大豆花叶病毒病是一种世界性大豆病害,严重影响大豆产量和商品品质。N1株系是黑龙江省的优势株系，发生普遍。目前，迫切需要寻找紧密连锁的抗病分子标记和克隆抗病基因，以提高选育抗病品种效率和准确性，简化选育程序，加快培育抗病品种的进程。.本项目采用SLAF-seq(Specific length amplified fragment sequencing)技术对抗/感N1株系池进行全基因组测序分析，高通量获得多态性SNP标记，并定义出强关联SNP标记和抗病基因热点区；结合合丰25与东农93046杂交的F2代超大群体，精细定位RN1位点，PCR产物测序获得抗病基因目的区域DNA序列信息；通过基因注释信息和QPCR技术获得抗病候选基因；通过VIGS（Virus Induced Gene Silencing）和农杆菌介导转化技术鉴定候选基因功能；进而通过分子标记辅助选择和转基因技术创制抗病新种质。
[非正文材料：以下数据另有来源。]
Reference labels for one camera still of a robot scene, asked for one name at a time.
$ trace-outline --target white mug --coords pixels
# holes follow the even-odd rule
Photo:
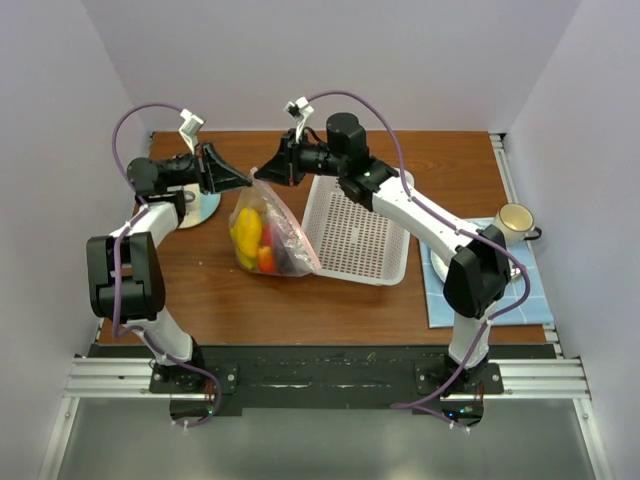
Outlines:
[[[504,234],[507,247],[522,240],[537,240],[542,230],[535,226],[533,214],[518,203],[507,203],[493,219],[493,225]],[[536,232],[536,236],[528,237],[527,233]]]

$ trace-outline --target blue placemat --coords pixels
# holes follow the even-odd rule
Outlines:
[[[491,223],[491,218],[473,218],[471,222],[480,227]],[[494,320],[494,325],[535,325],[553,323],[553,315],[549,310],[547,298],[544,295],[540,274],[536,267],[533,254],[526,242],[520,242],[509,248],[509,251],[527,267],[531,279],[531,295],[520,307],[500,315]],[[420,256],[422,257],[422,273],[425,290],[427,292],[427,310],[429,311],[429,326],[432,328],[452,327],[453,309],[449,306],[442,293],[443,283],[431,266],[431,250],[420,242]],[[498,309],[513,303],[520,298],[524,291],[524,280],[517,278],[507,286],[504,297],[498,302]]]

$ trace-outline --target white mounting bracket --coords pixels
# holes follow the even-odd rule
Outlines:
[[[204,125],[204,120],[191,113],[186,108],[180,112],[180,116],[184,118],[184,123],[178,130],[178,133],[180,133],[180,136],[184,140],[184,143],[189,147],[191,153],[194,154],[196,152],[196,145],[198,144],[198,137],[196,134]]]
[[[300,143],[307,120],[313,113],[313,107],[305,97],[300,97],[295,102],[288,102],[284,111],[296,119],[296,143]]]

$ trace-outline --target wooden tabletop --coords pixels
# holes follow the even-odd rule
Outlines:
[[[276,152],[281,132],[207,132],[222,157],[240,171]],[[493,216],[506,203],[486,132],[399,132],[416,187],[459,217]],[[369,132],[372,154],[396,165],[384,132]],[[176,133],[157,133],[151,158],[186,151]],[[275,187],[302,220],[312,178]],[[412,237],[404,280],[393,287],[307,275],[270,277],[236,264],[228,219],[239,192],[222,196],[218,211],[197,227],[170,234],[158,249],[167,306],[200,344],[446,344],[451,329],[430,329],[418,241]],[[114,343],[103,328],[99,343]],[[137,342],[137,337],[122,340]],[[493,327],[492,343],[543,343],[542,327]]]

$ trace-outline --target white plastic basket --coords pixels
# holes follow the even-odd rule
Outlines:
[[[409,172],[407,181],[413,186]],[[404,278],[409,232],[349,200],[334,177],[313,179],[302,229],[322,263],[318,275],[369,285]]]
大豆花叶病毒病是一种世界性大豆病害,目前尚无有效药剂防治SMV。若从根本上解决SMV对我国大豆生产的威胁，一个重要途径是利用现代测序技术开发全基因组SNP标记，对SMV抗病位点进行精细定位，挖掘抗病候选基因并验证其功能。进而通过与抗病毒紧密连锁的功能标记辅助选择，创制高度抗病新材料，实现抗病毒病顶层分子聚合育种设计，从而解除该病害对生产的威胁。本项目经过三年的研究，结果如下：1) 通过2个重组自交系的接种鉴定的遗传分析，表明说明东农93046对SMV N1株系的成株抗性受一对基因控制。从东农93046×合丰25的后代群体进行简化基因组测序，得到3个与大豆SMV 成株抗性相关的候选基因组区段，并获得25 个包含抗病基因保守结构域的候选基因。2)利用其对240株隐性感病单株进行基因分型，通过感病表型与抗病等位基因的重组情况，获得与抗病等位重组率为0的两个分子标记分别为SSR64和ST1，在该区间内存在10个编码基因，其中有3个基因有NBS-LRR结构域，推测其可能与抗病性有关。QRT-PCR结果表明水杨酸处理的叶片中Rg2-4, Rg2-5, Rg2-9, Rg2-10在待测样本间存在差异表达。3)利用BPMV（豌豆荚斑驳病毒）基因沉默载体系统对4个候选基因进行功能初步鉴定，在Rg2-5及Rg2-10的沉默植株中检测到SMV N1株系病毒外壳蛋白基因，而在Rg2-4及Rg2-9中检测不到该基因的表达，这表明Rg2-5及Rg2-10为抗病基因，子叶节法转化大豆植株，获得转Rg2-5基因阳性植株15株，获得转Rg2-10基因阳性植株7株。 在转Rg2-10 和Rg2-5基因植株中未检测到未检测到病毒蛋白外壳基因转录产物，说明这两个基因参与抗病反应。通过遗传转化获得转Rg2-10基因和Rg2-5基因的大豆植株15株；分子标记辅助选择和获得抗大豆花叶病毒病新材料25份。4）相关研究结果发表SCI论文和中文核心期刊论文各3篇，申请专利1项，专利授权1项，培养研究生3名。.通过本项目研发的分子标记，对花叶病毒病抗性基因进行精细定位，可作为前景选择的手段，克服大豆品种中抗性基因难以准确鉴别和检测的困难，进而进行图位克隆，利用分子辅助育种技术加速了抗花叶病毒病的大豆新品种培育进程。